249 N.W. 264 | Iowa | 1933
On May 29, 1923, Emily H. Morgan, the grandmother of the appellees, died testate. She left surviving her three living children, to wit, Molly Pauly, Lulu Sherlock, and L.D. Morgan. Gertrude Whisler, the mother of the appellees, who was also a daughter of Emily H. Morgan, predeceased the latter. For the appellees, then all minors, Emily H. Morgan provided in her will for the establishment of a trust fund in the amount of $9,000. The trustee under the will was directed to pay the sum of $1,000 with accumulated interest thereon to John Wendell Whisler and Wilford E. Whisler when they reached their majorities; $1,000 to Cletus V. Whisler, with interest, when he attained his majority; and $2,000 each to Rita K. and Maxine E. Whisler, as they reached their respective majorities. The will left all the rest, residue and remainder of the estate to the surviving living children of the testatrix, to wit, Molly Pauly, Lulu Sherlock, and L.D. Morgan. Emily H. Morgan's will was admitted to probate on June 16, 1923. Sigle Pauly, the executor and trustee named in the will, declined to act. Thereafter letters were issued to L.D. Morgan, as administrator with the will annexed of the estate of Emily H. Morgan, deceased, and he qualified. However, L.D. Morgan refused to act as trustee for the appellees under the terms of the will. Milton Estes, one of the appellants, was appointed and he qualified as trustee on October 17, 1923, and filed bond executed by the United States Fidelity Guaranty Company, one of the appellants, as surety. The bond given by Milton Estes as trustee was in the amount of $30,000. The condition of said bond was as follows:
"The conditions of the foregoing obligation are, that, whereas the above named principal has been duly appointed trustee of the beneficiary share of estate of Emily H. Morgan, deceased; now —
"If said principal will as such trustee render a true account of his office and of his doing therein to the proper authority, when required thereby or by law, and will promptly pay over to the *493 person or officer entitled thereto, all money which may come into his hands by virtue of his said office, and will promptly account for all balances of money remaining in his hands at the termination of his office, and will exercise all reasonable diligence and care in the preservation and lawful disposal of money, books, papers and securities, or other property appertaining to his said office, and deliver them to his successor or to any other person authorized to receive the same, and will faithfully and impartially without fear, favor, fraud or oppression, discharge all of the duties now or hereafter required of his office by law, the surety on this bond to be liable for all money or property that may come into the hands of said principal at any time during his possession of said office, then this bond to be void; otherwise in full force."
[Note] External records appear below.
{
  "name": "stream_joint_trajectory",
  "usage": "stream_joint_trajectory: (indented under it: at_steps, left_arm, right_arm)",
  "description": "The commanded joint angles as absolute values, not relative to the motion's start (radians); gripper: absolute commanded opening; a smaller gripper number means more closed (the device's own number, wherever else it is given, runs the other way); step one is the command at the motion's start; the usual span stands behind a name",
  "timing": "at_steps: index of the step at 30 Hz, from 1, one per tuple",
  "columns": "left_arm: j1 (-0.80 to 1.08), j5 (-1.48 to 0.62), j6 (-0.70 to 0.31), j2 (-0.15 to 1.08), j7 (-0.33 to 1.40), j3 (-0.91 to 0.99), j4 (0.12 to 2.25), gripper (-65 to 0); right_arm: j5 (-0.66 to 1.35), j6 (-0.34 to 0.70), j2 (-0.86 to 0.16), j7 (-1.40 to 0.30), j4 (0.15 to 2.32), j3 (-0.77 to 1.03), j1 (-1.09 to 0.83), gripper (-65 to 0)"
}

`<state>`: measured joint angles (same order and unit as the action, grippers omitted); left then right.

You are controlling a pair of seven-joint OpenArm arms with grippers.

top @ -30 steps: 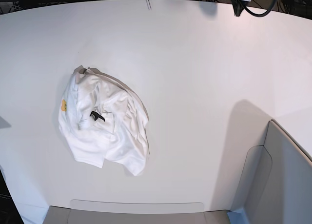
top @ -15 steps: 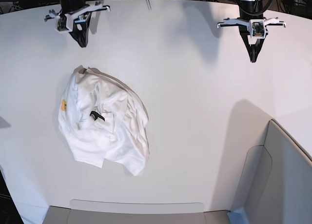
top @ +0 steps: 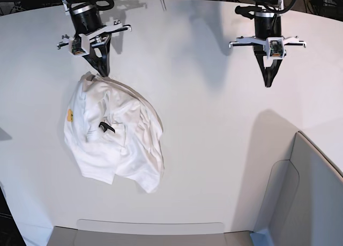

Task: Layout the t-shirt on the table in an organized manner, then fold the t-shirt properly
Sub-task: 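Lower both grippers toward the crumpled white t-shirt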

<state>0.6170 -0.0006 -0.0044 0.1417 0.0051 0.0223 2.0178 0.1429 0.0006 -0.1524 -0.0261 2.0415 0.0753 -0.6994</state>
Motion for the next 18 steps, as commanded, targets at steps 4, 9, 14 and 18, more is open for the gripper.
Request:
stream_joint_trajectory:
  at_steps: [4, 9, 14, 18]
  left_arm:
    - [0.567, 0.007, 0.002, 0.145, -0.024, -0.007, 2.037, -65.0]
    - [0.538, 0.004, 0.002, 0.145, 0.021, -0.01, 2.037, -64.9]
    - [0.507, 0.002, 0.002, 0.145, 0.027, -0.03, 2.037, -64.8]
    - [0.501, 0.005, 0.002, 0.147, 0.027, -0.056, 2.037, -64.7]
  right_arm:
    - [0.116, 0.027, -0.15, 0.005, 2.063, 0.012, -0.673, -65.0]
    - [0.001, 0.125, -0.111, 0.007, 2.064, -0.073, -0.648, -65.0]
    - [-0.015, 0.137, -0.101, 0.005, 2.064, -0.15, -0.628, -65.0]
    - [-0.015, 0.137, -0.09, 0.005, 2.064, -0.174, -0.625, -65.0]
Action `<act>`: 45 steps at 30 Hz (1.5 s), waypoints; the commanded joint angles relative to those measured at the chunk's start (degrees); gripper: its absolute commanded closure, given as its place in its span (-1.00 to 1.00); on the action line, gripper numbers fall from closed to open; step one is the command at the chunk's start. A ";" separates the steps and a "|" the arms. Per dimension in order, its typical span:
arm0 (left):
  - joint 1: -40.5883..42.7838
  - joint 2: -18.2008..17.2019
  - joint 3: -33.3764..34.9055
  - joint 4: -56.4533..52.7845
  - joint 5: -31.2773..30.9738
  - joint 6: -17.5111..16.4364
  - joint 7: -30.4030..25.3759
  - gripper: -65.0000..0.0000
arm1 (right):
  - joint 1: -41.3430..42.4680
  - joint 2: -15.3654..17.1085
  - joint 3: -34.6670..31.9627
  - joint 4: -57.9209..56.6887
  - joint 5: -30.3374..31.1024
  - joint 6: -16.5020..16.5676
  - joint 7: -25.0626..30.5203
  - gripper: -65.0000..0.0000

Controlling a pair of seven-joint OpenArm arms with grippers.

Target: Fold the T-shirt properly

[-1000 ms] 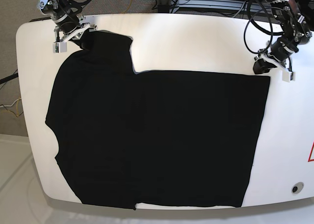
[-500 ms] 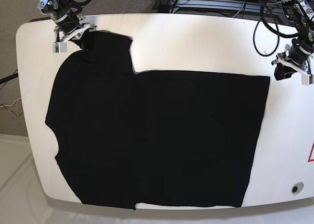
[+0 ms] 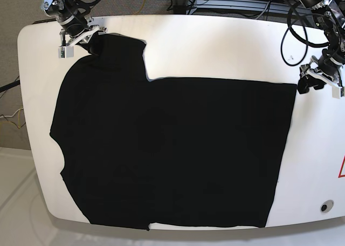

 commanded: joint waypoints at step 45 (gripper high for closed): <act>-2.95 1.49 11.71 -17.06 -0.67 0.23 -9.09 0.80 | -0.38 0.47 0.09 0.60 0.33 0.32 0.23 0.93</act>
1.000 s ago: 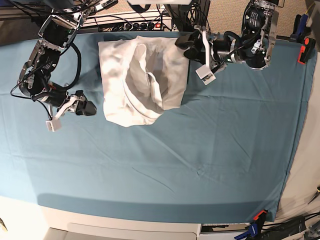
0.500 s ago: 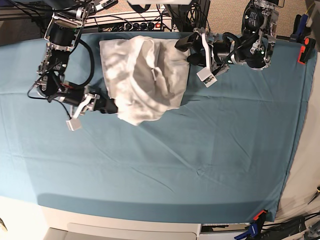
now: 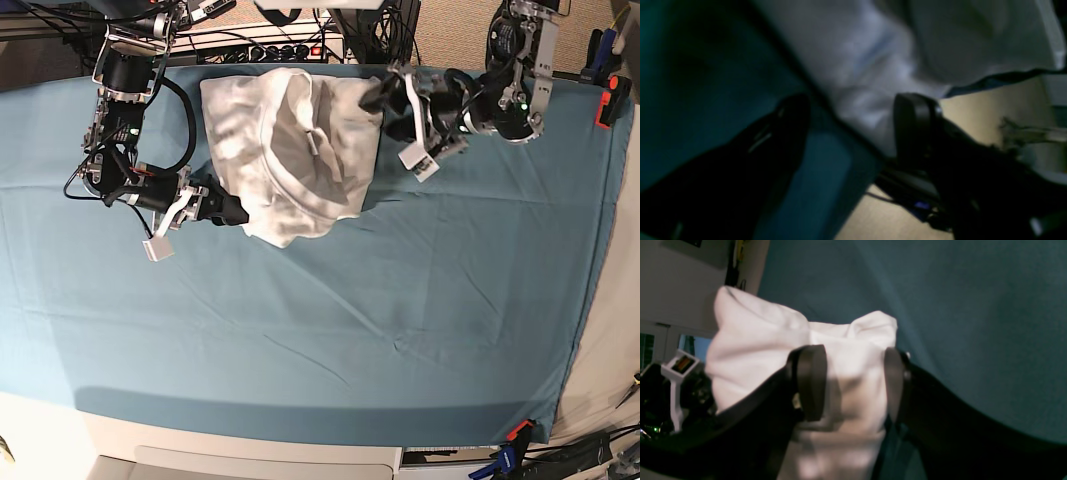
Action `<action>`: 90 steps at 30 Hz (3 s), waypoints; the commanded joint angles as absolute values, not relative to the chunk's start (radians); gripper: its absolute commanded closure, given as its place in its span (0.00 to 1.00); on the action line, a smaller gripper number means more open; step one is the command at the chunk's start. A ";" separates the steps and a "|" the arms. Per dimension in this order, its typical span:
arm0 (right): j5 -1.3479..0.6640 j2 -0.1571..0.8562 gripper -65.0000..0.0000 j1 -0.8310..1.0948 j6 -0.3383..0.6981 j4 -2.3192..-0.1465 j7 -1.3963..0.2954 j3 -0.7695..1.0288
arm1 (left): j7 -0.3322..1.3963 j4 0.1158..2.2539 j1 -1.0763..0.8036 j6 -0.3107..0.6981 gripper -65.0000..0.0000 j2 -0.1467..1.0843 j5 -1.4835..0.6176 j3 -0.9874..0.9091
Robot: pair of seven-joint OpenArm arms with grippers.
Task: Fold the T-shirt properly
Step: 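Lift and fold the bundle over itself with both grippers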
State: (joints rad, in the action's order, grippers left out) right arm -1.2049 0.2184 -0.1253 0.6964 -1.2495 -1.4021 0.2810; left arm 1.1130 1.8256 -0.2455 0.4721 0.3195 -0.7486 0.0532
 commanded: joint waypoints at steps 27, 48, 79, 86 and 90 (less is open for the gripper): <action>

The bond was filed with and approved by the clerk of the district court on October 17, 1923. On the back of the bond is shown its approval and the oath of the trustee signed and sworn to. Renewals and approvals by the clerk also appear upon the back of said bond.
L.D. Morgan, the administrator with the will annexed, was authorized to sell certain Liberty bonds in the amount of $9,500, which constituted part of the assets of the Emily H. Morgan estate, and on the 8th day of December, 1923, L.D. Morgan, as administrator with the will annexed of the estate of Emily H. Morgan, deceased, in compliance with the terms of the will, turned over to Milton Estes, trustee, the proceeds of the sale of Liberty bonds in the amount of $9,280.63. It was stipulated that the sum of $9,280.63 came into the hands of Milton Estes, trustee, as the proceeds of the trust fund created for the benefit of the appellees in the will of the testatrix, Emily H. Morgan. After the death of the testatrix there was dissatisfaction with her will, and there seems to have been some controversy between L.D. Morgan, administrator with the will annexed, Molly Pauly, and Lulu Sherlock, son and daughters of Emily H. Morgan, deceased. The controversy never developed into a court action, but was simply a family fight and was finally adjusted and settled on December 31, 1923, by a voluntary assignment of a one-third interest in a certain $30,000 mortgage which was the property of Emily H. Morgan at the time of her death. This assignment was made to Milton Estes as trustee for these appellees. This assignment was made pursuant to some private understanding and agreement *494 among the parties. The details of this arrangement are not clearly shown by the record. On August 12, 1924, Milton Estes received from L.D. Morgan, $1,269.78, which represented fees of L.D. Morgan, as administrator with the will annexed of the Emily H. Morgan estate, and which he voluntarily gave to Milton Estes, trustee, for the use and benefit of the appellees. Certain other interest items were also received by Milton Estes, being part of the interest on the $30,000 mortgage. On March 6, 1925, the trustee received and deposited with his other funds one-third of the proceeds of the $30,000 mortgage above mentioned, which, with interest, equalled $10,450.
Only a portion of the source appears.